Schaffhauser Nachrichten: Geld und Geist

Mehr Wettbewerb – aber mit gleich langen Spiessen

Von Hannes Germann

Was tun, damit es wieder aufwärts geht? Damit in unserem Land der Wohlstandsvorsprung nicht weiter schmilzt? Damit uns allen wieder mehr zum Leben bleibt? Um Letzteres zu erreichen, wäre eine Zustimmung am 16. Mai zu den vorgeschlagenen steuerlichen Entlastungen für Wirtschaft, Familien und Mittelstand zweifellos ein erster, kurzfristig realisierbarer Schritt. Doch um erfolgreich auf den Wachstumspfad zurückzufinden, reicht das nicht. Es braucht eine Vielzahl kleiner Massnahmen, um die erwünschte grosse Wirkung zu erlangen.

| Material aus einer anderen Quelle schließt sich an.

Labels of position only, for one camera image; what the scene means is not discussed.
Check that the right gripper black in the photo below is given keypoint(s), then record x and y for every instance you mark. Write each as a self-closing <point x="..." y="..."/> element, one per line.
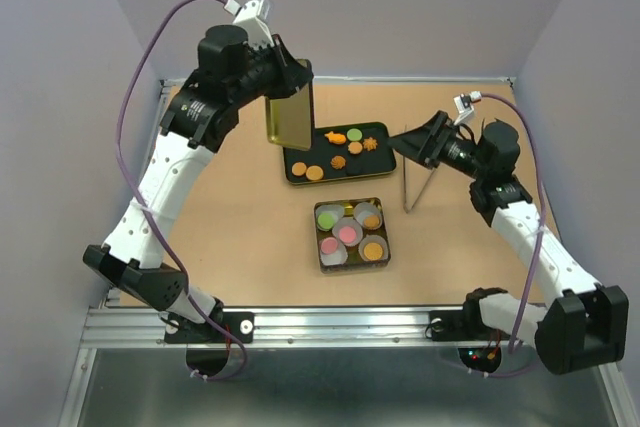
<point x="417" y="144"/>

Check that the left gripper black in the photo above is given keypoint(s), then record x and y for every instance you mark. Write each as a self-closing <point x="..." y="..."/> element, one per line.
<point x="292" y="74"/>

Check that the gold tin lid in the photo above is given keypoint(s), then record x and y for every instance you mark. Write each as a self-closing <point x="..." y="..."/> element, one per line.
<point x="290" y="122"/>

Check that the metal tongs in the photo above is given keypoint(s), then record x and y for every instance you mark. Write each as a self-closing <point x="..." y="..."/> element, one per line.
<point x="409" y="203"/>

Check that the orange round cookie packed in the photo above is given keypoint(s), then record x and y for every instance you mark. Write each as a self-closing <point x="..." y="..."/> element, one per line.
<point x="371" y="222"/>

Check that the orange round cookie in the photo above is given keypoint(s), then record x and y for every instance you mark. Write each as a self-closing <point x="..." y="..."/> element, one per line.
<point x="355" y="148"/>
<point x="314" y="173"/>
<point x="299" y="169"/>
<point x="373" y="251"/>

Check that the pink round cookie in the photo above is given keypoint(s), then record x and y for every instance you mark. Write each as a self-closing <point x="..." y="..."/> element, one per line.
<point x="347" y="234"/>

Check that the green round cookie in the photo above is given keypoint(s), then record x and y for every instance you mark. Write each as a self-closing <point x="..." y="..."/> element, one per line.
<point x="326" y="221"/>

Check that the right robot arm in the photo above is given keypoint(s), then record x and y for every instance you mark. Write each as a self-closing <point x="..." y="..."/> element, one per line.
<point x="582" y="323"/>

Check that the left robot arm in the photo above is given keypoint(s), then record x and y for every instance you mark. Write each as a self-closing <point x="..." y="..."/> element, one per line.
<point x="191" y="132"/>

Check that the orange star cookie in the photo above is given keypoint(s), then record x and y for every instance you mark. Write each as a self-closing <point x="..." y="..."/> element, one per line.
<point x="370" y="144"/>

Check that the green cookie lower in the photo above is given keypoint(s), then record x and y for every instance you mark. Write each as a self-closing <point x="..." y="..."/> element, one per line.
<point x="354" y="135"/>

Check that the orange bear cookie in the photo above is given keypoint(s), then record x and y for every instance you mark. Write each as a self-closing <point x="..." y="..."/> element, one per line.
<point x="335" y="138"/>

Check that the black cookie tray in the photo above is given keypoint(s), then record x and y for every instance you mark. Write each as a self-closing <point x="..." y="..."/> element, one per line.
<point x="375" y="163"/>

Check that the orange swirl cookie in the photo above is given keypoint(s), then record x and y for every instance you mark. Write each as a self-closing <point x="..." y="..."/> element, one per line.
<point x="338" y="162"/>

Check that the white paper cup top-right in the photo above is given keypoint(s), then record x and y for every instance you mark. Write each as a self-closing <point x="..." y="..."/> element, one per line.
<point x="365" y="209"/>

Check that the orange round cookie bottom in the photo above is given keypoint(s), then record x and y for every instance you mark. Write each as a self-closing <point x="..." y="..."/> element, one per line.
<point x="314" y="173"/>

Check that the white paper cup bottom-right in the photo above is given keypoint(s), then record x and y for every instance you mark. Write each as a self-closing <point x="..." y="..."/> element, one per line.
<point x="378" y="239"/>

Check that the gold cookie tin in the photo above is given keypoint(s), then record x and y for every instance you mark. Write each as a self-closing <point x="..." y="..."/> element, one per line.
<point x="354" y="262"/>

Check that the white paper cup centre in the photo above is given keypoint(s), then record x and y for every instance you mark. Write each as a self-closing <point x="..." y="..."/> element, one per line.
<point x="348" y="221"/>

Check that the white paper cup top-left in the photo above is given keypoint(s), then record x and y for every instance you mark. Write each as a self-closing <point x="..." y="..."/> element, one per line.
<point x="336" y="209"/>

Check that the white paper cup bottom-left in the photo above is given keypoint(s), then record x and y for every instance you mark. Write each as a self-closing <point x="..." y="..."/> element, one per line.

Die Organisation für wirtschaftliche Zusammenarbeit und Entwicklung (OECD) unterbreitet dem Mitgliedland Schweiz in dem im Januar 2004 vorgelegten «Economic Survey» eine ganze Reihe von Empfehlungen. Begrüsst werden unter anderem die leicht gelockerte Geldpolitik der Nationalbank, aber auch das massvolle Entlastungsprogramm 2003, mit dem das verhängnisvolle Ausgabenwachstum der öffentlichen Hand zumindest gedämpft wird. Gebrochen ist der Schuldentrend freilich noch nicht, wie man auch ausserhalb unseres Landes nüchtern feststellt. Dazu braucht es weitere Schritte. Vielleicht schmerzhafte, sicher aber mutige.
Fest steht wohl auch, dass es sich bei unserer Wachstumsschwäche nicht einfach um ein unvermeidbares Schicksal handelt. Das sieht auch die Landesregierung in ihrer neuen Zusammensetzung so. Am 18. Februar hat der Bundesrat einen 17-Punkte-Plan vorgelegt. Ein Wachstumspaket, das u. a. mehr Wettbewerb auf dem Binnenmarkt, die Begrenzung der Abgabelast, eine Optimierung der Staatstätigkeit, die wachstumsfördernde Ausgestaltung des Wirtschaftsrechts und die Sicherung eines wettbewerbsfähigen Bildungssystems fordert. Gerade die Bildung, Schlüsselfaktor für die Schweiz und Paradedisziplin vergangener Jahrzehnte, ist durch die Pisa-Studie in arge Schieflage geraten. Spitze ist die Schweiz in der Bildung offenbar nur noch bei den Ausgaben, nicht im Volksschul-, sondern vielmehr im Universitäts- und Hochschulbereich. Das lässt sich nur durch klare Zielvorgaben und mehr Wettbewerb ändern! Apropos mehr Wettbewerb auf dem Binnenmarkt: Das tönt zwar gut, ist auch notwendig, konkret aber nicht ganz einfach. Ein Beispiel gefällig? Durch unser geltendes Raumplanungsrecht wird Bauland bewusst verknappt und damit verteuert, die Verfahren sind aufwendig und kostenintensiv. Dazu kommt mit dem extensiven Beschwerderecht ein weiteres kostentreibendes Element hinzu. Die Coop kann mit ihrem Einkaufszentrum in Bachenbülach ein Klagelied von Verhinderungsaktionen (Verbandbeschwerde VCS!) diesseits der Grenze singen.
Während hierzulande vernünftige Projekte monatelang blockiert sind, stampfen Aldi, Lidl und wie sie alle heissen, entlang der Grenze einen Einkaufsmarkt nach dem andern aus dem Boden. Alle mit genügend Gratisparkplätzen! Dort tragen Scharen von Schweizern ihr Geld hin, kaufen billig ein – und wundern sich dann, wenn plötzlich der eigene Arbeitsplatz gefährdet ist oder der Lohn stagniert. Der Bund fördert den fragwürdigen Einkaufstourismus nebst den viel zu vielen Auflagen auch noch mit einer wesentlich höheren Zollfreigrenze beim Warenimport. Ob da nicht auch ein Umdenken nötig ist? Wettbewerb ist gut, aber eben nur, wenn die Spiesse gleich lang sind.